L’Abyssinie attire l’attention de l’Angleterre

Une décennie ne s’est pas écoulée depuis la fin de la guerre de Crimée que la situation se tend là où le gouvernement britannique s’y attendait le moins : en Abyssinie – comme il était d’usage d’appeler l’actuelle Éthiopie.

Bref historique.

En octobre 1863, le missionnaire protestant Henry Aaron Stern est retenu prisonnier par le negusä nägäst Tewodros II, rejoint trois mois plus tard par le consul britannique en Abyssinie, Charles Duncan Cameron.

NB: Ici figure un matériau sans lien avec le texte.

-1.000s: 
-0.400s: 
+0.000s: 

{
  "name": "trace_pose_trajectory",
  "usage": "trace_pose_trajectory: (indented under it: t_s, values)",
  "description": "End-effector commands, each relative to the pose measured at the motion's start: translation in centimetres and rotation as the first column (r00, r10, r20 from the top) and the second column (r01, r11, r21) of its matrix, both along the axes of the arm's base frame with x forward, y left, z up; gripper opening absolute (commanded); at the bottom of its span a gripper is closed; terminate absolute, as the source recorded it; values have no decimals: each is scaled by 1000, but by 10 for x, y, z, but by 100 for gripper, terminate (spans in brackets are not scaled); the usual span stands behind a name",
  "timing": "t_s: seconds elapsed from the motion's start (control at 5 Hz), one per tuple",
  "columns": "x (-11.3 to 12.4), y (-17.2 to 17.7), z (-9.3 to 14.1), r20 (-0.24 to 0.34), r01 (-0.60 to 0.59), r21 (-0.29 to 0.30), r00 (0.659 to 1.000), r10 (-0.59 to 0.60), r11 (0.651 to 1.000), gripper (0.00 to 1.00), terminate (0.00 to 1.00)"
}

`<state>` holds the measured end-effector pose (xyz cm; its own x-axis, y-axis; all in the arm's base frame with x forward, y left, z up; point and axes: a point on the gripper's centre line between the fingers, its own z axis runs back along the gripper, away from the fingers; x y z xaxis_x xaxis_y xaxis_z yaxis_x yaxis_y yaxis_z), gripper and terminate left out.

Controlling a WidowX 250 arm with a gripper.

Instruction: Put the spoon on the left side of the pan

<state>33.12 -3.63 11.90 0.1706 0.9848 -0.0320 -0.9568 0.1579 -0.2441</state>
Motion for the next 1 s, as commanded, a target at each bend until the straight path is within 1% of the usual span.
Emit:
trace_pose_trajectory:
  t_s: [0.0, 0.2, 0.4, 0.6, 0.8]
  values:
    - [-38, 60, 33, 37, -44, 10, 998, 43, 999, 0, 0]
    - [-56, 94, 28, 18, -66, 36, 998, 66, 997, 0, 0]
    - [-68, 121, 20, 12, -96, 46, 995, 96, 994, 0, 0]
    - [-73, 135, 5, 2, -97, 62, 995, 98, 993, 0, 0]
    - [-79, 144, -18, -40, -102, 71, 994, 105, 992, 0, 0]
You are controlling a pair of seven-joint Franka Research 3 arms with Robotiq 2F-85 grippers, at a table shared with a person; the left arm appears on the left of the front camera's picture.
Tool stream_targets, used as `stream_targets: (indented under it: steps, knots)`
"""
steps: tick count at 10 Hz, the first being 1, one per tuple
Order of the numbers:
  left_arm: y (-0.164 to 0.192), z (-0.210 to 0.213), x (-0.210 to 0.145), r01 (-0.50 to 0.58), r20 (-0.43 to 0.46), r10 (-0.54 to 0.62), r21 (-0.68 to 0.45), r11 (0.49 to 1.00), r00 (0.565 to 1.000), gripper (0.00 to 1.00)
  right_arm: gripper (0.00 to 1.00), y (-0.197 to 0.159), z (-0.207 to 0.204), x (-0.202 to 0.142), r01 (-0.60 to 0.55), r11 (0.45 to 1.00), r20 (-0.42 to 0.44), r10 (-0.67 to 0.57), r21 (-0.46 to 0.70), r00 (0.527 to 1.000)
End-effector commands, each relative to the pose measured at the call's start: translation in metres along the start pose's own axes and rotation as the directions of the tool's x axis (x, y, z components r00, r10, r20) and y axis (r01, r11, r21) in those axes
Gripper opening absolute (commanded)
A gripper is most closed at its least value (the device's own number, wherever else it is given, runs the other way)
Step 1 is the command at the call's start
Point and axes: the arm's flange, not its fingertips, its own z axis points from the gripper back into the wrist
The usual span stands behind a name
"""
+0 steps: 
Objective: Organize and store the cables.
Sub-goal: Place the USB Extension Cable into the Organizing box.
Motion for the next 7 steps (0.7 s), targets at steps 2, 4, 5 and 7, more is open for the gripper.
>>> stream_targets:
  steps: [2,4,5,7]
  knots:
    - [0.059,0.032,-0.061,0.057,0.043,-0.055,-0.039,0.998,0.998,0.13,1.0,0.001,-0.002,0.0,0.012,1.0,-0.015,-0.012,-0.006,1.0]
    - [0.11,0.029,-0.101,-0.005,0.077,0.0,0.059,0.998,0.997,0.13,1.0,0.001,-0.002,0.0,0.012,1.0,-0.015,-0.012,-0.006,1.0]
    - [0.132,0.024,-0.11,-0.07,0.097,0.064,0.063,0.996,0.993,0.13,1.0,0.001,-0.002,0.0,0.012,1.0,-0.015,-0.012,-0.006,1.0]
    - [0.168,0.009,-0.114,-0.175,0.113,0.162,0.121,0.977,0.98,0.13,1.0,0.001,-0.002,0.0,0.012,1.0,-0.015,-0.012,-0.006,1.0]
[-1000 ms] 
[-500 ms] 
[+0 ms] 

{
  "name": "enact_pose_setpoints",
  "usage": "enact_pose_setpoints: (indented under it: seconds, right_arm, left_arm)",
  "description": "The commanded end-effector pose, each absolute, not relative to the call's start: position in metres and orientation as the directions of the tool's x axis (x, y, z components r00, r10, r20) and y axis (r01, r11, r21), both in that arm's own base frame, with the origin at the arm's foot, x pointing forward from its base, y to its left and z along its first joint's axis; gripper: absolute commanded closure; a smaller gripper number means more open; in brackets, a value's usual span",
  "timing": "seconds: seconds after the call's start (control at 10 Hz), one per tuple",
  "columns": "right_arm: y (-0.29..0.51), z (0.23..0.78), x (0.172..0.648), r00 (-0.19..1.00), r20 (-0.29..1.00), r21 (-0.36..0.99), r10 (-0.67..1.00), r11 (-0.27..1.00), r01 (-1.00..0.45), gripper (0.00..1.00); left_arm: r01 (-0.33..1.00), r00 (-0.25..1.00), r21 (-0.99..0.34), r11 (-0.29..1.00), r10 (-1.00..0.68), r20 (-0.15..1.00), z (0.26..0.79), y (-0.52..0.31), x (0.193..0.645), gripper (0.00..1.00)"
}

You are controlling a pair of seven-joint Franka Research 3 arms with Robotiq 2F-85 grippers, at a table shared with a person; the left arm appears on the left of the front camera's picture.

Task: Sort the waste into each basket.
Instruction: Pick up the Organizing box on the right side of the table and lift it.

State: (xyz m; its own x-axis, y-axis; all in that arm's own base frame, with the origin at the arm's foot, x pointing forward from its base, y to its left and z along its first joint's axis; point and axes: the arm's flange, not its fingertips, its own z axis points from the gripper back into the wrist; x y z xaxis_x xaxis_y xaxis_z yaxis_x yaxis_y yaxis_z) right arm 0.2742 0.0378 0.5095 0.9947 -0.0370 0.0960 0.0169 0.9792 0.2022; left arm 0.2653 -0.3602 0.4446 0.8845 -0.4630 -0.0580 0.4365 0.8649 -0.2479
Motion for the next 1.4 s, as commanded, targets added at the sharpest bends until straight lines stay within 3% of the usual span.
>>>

Les causes de l’imbroglio qui s’en suit et qui mènent à l’envoi d’une force armée sont multiples : les propos irritants de Stern sur la mère de Tewodros insérés dans son dernier livre[8] ;  les agissements de Cameron ; l’absence de réponse du gouvernement britannique à la lettre de Tewodros ; la demande insatisfaite de Tewodros d’artisans qualifiés européens ; la perte de confiance de Tewodros aux deux puissances que sont la France et l’Angleterre après la mort de ses deux conseillers et amis Bell et Plowden ; les intrigues de la France nourries par Lejean et Bardel ; les rapports entre l’empereur et l’Aboune ; les perspectives que le projet du Canal de Suez fait miroiter ; le doublement des cours mondiaux du coton qui force le respect de l’Egypte, etc.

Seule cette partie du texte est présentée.